Question

Using the Grubb's test, decide whether the value 217 should be rejected from the set of results 191, 217, 202, 205, 195.

Answer 1

We are required to use the Grubb's test for outliers in the above mentioned question.

First, we will be required to calculate the Grubb's statistic, and then measure it against the table value.

Our null hypothesis, H_o: 217 is not an outlier

Our alternate hypothesis, H_a: 217 is an outlier

The formula for the Grubb's statistic is:

Grubb's statistic= (absolute value of (value in question - mean of values))/ standard deviation of values

Let's first calculate the mean of values, and the standard deviation of values.

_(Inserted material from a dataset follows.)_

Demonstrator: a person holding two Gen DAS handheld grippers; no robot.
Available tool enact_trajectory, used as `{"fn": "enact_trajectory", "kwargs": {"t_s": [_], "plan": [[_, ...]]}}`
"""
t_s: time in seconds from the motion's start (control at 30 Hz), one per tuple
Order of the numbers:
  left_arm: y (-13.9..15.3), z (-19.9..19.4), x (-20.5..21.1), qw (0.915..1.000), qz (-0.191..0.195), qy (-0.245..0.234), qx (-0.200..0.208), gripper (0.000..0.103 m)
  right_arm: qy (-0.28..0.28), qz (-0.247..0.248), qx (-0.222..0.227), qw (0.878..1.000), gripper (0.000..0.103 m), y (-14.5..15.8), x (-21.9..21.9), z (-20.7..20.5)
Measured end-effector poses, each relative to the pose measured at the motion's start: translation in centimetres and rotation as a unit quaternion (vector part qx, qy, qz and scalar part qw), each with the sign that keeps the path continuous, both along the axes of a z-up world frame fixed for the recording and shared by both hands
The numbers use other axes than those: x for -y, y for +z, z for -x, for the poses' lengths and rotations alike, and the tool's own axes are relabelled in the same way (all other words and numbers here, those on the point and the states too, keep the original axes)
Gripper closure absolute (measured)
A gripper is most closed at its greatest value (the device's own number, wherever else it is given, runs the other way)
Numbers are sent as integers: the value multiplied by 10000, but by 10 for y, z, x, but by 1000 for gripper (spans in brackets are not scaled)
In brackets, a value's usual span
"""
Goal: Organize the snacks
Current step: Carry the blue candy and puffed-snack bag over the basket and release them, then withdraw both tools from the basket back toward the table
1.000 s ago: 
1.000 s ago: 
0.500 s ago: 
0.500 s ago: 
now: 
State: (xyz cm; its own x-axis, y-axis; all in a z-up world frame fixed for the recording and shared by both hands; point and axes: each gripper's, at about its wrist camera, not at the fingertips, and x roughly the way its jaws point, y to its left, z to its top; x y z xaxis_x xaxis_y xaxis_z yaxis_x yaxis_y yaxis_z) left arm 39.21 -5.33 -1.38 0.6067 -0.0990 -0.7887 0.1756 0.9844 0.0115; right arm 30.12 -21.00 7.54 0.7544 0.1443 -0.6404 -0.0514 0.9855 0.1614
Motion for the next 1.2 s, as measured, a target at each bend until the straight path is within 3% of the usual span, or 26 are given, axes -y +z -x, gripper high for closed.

Mean of values= (191+217+202+205+195) / 5

= 202

Standard deviation of values= sqrt(((191-202)² + (217-202)² + (202-202)² + (205-202)² + (195-202)² ) / n-1)

= 10.04988

Thus, the Grubb's statistic is (217-202) / 10.04988

= 15 / 10.04988

= 1.49255

We can obtain the Grubb's test critical value from a Grubb's table.

Since no confidence level has been given, I am going to assume a confidence level of 95%.

At 95% level of confidence, and n=5, the Grubb's critical value is 1.672.

Since our Grubb's statistic < Grubb's critical value, we fail to reject the null hypothesis (or simply, accept the null hypothesis).

Thus, using the Grubb's test, 217 should NOT be rejected from the given set of results.